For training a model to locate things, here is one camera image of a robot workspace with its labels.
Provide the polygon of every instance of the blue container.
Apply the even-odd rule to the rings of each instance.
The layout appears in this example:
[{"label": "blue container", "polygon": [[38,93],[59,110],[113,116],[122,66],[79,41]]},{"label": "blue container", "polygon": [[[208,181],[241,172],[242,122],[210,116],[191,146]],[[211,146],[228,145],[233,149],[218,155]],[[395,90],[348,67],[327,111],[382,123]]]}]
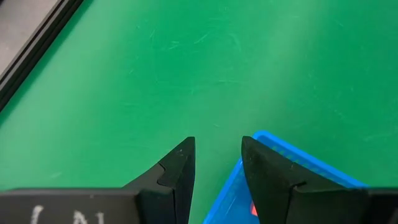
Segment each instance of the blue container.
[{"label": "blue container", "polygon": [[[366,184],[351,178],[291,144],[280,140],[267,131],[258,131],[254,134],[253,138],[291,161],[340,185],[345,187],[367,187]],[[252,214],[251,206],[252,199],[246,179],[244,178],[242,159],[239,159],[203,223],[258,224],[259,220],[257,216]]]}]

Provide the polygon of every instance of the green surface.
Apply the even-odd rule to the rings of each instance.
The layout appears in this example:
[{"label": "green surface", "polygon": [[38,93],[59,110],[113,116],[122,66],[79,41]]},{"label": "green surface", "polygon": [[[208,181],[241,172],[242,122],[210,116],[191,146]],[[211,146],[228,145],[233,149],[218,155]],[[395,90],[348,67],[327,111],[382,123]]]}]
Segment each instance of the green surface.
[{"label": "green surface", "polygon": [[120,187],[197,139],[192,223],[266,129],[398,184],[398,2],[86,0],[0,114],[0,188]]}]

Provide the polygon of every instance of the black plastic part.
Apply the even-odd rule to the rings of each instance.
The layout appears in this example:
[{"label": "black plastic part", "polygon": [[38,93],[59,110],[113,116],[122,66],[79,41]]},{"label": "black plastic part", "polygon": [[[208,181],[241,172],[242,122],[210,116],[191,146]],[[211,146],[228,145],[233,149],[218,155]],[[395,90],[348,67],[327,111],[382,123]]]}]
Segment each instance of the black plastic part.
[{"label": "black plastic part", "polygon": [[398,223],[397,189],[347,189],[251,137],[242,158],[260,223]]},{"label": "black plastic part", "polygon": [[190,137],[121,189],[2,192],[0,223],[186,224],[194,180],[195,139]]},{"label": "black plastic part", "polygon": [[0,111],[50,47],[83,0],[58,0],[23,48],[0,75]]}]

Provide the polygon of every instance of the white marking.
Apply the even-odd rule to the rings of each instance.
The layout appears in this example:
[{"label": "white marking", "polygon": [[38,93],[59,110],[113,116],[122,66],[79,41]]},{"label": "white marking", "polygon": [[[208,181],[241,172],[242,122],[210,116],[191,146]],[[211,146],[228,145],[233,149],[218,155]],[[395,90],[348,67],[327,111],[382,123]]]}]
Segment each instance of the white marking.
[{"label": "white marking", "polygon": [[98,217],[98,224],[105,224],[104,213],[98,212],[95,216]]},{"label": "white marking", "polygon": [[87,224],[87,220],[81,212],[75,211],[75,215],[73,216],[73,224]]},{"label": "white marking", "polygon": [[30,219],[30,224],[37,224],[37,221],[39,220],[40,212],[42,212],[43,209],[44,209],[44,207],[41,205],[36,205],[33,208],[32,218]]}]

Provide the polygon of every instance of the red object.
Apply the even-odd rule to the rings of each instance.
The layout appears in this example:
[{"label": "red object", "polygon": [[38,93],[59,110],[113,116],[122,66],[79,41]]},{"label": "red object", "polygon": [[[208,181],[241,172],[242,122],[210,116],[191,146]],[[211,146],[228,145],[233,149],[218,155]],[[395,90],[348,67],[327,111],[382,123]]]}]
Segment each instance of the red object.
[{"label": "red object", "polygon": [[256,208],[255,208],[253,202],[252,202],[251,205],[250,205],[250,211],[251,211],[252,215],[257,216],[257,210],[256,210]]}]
┄┄┄┄┄┄┄┄┄┄┄┄┄┄┄┄┄┄┄┄
**Task goal:** Return the listing verbatim; pictures are not part of the copy.

**Answer for this exercise:**
For training a model to locate things, here is one camera image of a robot workspace with its labels.
Provide the polygon of every instance of the blue container.
Apply the even-odd rule to the rings of each instance.
The layout appears in this example:
[{"label": "blue container", "polygon": [[38,93],[59,110],[113,116],[122,66],[79,41]]},{"label": "blue container", "polygon": [[[208,181],[241,172],[242,122],[210,116],[191,146]],[[211,146],[228,145],[233,149],[218,155]],[[395,90],[348,67],[327,111],[382,123]]]}]
Segment each instance of the blue container.
[{"label": "blue container", "polygon": [[[366,184],[351,178],[291,144],[280,140],[267,131],[258,131],[254,134],[253,138],[291,161],[340,185],[345,187],[367,187]],[[252,214],[251,206],[252,199],[246,179],[244,178],[242,159],[239,159],[203,223],[258,224],[259,220],[257,216]]]}]

Provide the polygon of every instance of the green surface.
Apply the even-odd rule to the rings of each instance.
The layout appears in this example:
[{"label": "green surface", "polygon": [[38,93],[59,110],[113,116],[122,66],[79,41]]},{"label": "green surface", "polygon": [[[208,181],[241,172],[242,122],[210,116],[191,146]],[[211,146],[228,145],[233,149],[218,155]],[[395,90],[348,67],[327,111],[382,123]]]}]
Segment each instance of the green surface.
[{"label": "green surface", "polygon": [[120,187],[197,139],[192,223],[266,129],[398,184],[398,2],[86,0],[0,114],[0,188]]}]

Provide the polygon of every instance of the black plastic part.
Apply the even-odd rule to the rings of each instance.
The layout appears in this example:
[{"label": "black plastic part", "polygon": [[38,93],[59,110],[113,116],[122,66],[79,41]]},{"label": "black plastic part", "polygon": [[[208,181],[241,172],[242,122],[210,116],[191,146]],[[211,146],[228,145],[233,149],[218,155]],[[395,90],[348,67],[327,111],[382,123]]]}]
Segment each instance of the black plastic part.
[{"label": "black plastic part", "polygon": [[398,223],[397,189],[347,189],[251,137],[242,158],[260,223]]},{"label": "black plastic part", "polygon": [[190,137],[121,189],[2,192],[0,223],[186,224],[194,180],[195,139]]},{"label": "black plastic part", "polygon": [[0,111],[50,47],[83,0],[58,0],[23,48],[0,75]]}]

Provide the polygon of every instance of the white marking.
Apply the even-odd rule to the rings of each instance.
The layout appears in this example:
[{"label": "white marking", "polygon": [[38,93],[59,110],[113,116],[122,66],[79,41]]},{"label": "white marking", "polygon": [[[208,181],[241,172],[242,122],[210,116],[191,146]],[[211,146],[228,145],[233,149],[218,155]],[[395,90],[348,67],[327,111],[382,123]]]}]
Segment each instance of the white marking.
[{"label": "white marking", "polygon": [[98,217],[98,224],[105,224],[104,213],[98,212],[95,216]]},{"label": "white marking", "polygon": [[87,224],[87,220],[81,212],[75,211],[75,215],[73,216],[73,224]]},{"label": "white marking", "polygon": [[30,219],[30,224],[37,224],[37,221],[39,220],[40,212],[42,212],[43,209],[44,209],[44,207],[41,205],[36,205],[33,208],[32,218]]}]

Provide the polygon of every instance of the red object.
Apply the even-odd rule to the rings of each instance.
The layout appears in this example:
[{"label": "red object", "polygon": [[38,93],[59,110],[113,116],[122,66],[79,41]]},{"label": "red object", "polygon": [[[208,181],[241,172],[242,122],[210,116],[191,146]],[[211,146],[228,145],[233,149],[218,155]],[[395,90],[348,67],[327,111],[382,123]]]}]
Segment each instance of the red object.
[{"label": "red object", "polygon": [[256,208],[255,208],[253,202],[252,202],[251,205],[250,205],[250,211],[251,211],[252,215],[257,216],[257,210],[256,210]]}]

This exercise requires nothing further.